Released the following year, The Wizard of Lies shares many features with its two precedessors – enough for them to almost constitute a sustained and ongoing body of work – but is much more preoccupied with the ongoing aftermath than either, reflecting an American media environment in which the long shadow of the GFC has manifested itself in more dramatic and intrusive ways over the decade since the first disruptions of the market occurred. For that reason, The Wizard of Lies is more concerned with the aftermath of the crime, and anchored several years after Madoff’s incarceration, via the iconic interview between him and journalist Diana B. Henriques that took place in 2011, one year after Madoff’s son Mark had committed suicide, three years before Madoff’s other son Andrew would pass away from cancer, and in the midst of Ruth Madoff’s gradual process of entirely dissociating herself from her husband after being bankrupted and moving to Boca Raton to live with her sister, who was one of the many victims of the scheme.
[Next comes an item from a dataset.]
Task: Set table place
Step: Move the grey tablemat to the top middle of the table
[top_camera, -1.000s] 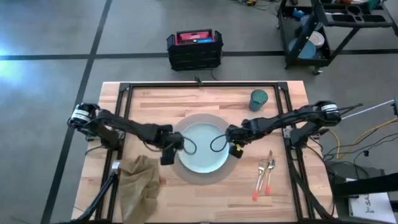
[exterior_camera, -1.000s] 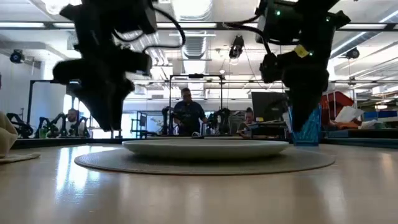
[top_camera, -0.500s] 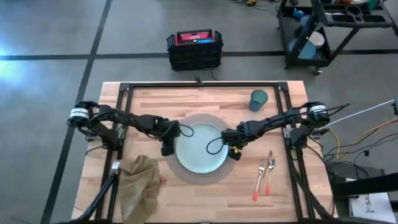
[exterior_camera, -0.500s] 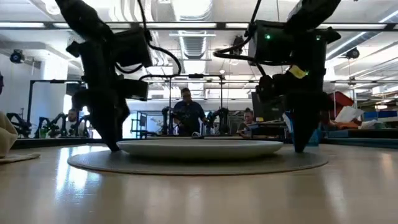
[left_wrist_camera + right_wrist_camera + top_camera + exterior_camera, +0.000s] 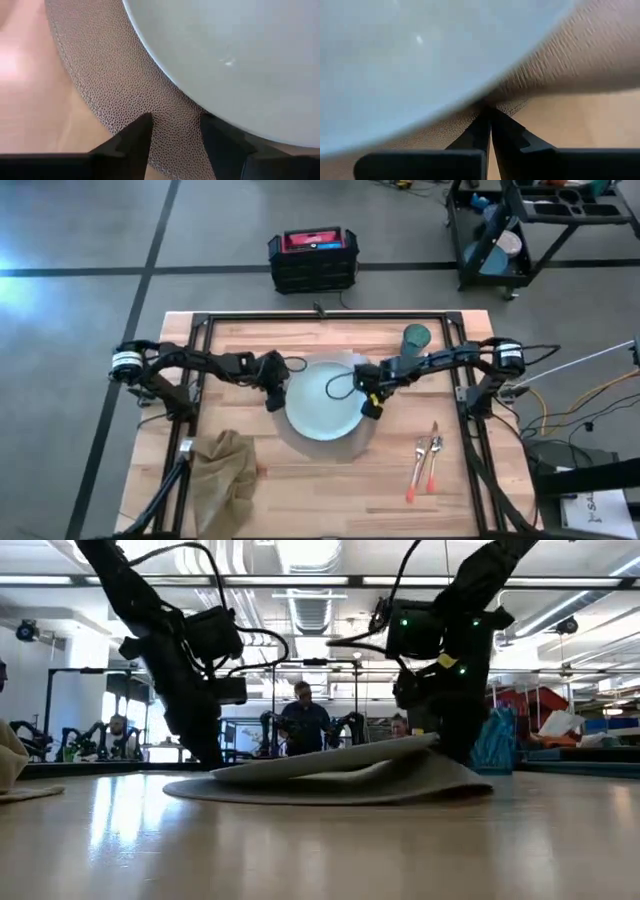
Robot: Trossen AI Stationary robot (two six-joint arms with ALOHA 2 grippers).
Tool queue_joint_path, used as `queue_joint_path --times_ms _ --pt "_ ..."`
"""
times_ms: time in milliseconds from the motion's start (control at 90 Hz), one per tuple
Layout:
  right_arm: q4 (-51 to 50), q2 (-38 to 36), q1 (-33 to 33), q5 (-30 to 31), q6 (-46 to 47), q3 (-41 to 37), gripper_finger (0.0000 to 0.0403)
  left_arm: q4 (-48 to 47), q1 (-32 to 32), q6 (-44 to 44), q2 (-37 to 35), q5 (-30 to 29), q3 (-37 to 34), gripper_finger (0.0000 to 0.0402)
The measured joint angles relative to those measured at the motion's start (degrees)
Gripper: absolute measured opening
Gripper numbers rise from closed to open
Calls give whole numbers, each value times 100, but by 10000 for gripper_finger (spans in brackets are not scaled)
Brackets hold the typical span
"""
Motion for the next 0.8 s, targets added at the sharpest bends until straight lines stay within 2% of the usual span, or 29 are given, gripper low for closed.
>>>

The fact that Henriques plays herself adds a forensic authenticity to the film that eventually dismantles even the most residual fantasies that Madoff has of himself, but throughout the opening scenes the rest of the world, and the impacts of his crimes, are largely removed from the film’s purview, as we start with a sequestered and self-contained portrait of Madoff as he tries to explain his crimes, explain himself, and explain his impact upon Americans, to Henriques.
It’s clear, during these scenes, that Madoff was one of the most well-spoken criminals in American history, as he promulgates a persona that is consistently rational, meditative and remorseful. Explaining to Henriques that the crime wasn’t “malicious” and that it was “something I thought I would manage to work my way out of,” he cycles through every trope that Hollywood has in its arsenal for exonerating white-collar crime, invoking the sanctity of family above all else, the fear of failure in an economy driven by success and, finally, his need to look after of his staff and employees, culminating with his effort to pay out their bonuses on the day before he was apprehended in order to “take care of everyone.” Across these opening sequences, it’s hard, initially, not to be somewhat impressed by Madoff’s dignity and courage under fire, especially since the rest of his family are in utter disarray, with Michelle Pfeiffer, Alessandro Nivola and Nathan Darrow putting in a terrific trio of performances as Ruth, Mark and Andrew respectively, along with a cameo from Hank Azaria as Frank Di Pascali, who as Madoff’s CFO and one of the few people indubitably in on the scheme, was just as much Madoff family, albeit in a very different way.
As the film proceeds, however, that charismatic assurance is gradually eroded, starting with a series of vibrant, vivid and energetic flashbacks to the years before Madoff was caught. At one level, these sequences work to restore the charisma that Hollywood typically attaches to Wall Street brokers, especially evil Wall Street brokers, gravitating Madoff towards the kind of film it might have been if it was concocted twenty years ago. Yet in the very process of periodising that orientation towards Wall Street the film makes it clear that this charisma is also synonymous with all the violence, entitlement and decades of crime that has been subsumed into the modesty topos that Madoff performs in the present. For all his studied humility in the interview with Henriques, these flashbacks suggest that he lived as an absolute dictator in his private and professional lives, even as he coated his most abrasive and antisocial behavior in precisely the same mildness and unobtrusiveness that he tries to broker as an affective asset once he’s arraigned. The fact that these flashbacks are so entertaining, and designed to be entertaining, therefore places the audience in a dissonant position, confronting them with their most residual charismatic expectations of a Wall Street villain only to reveal the financial privilege required for that charisma to even exist.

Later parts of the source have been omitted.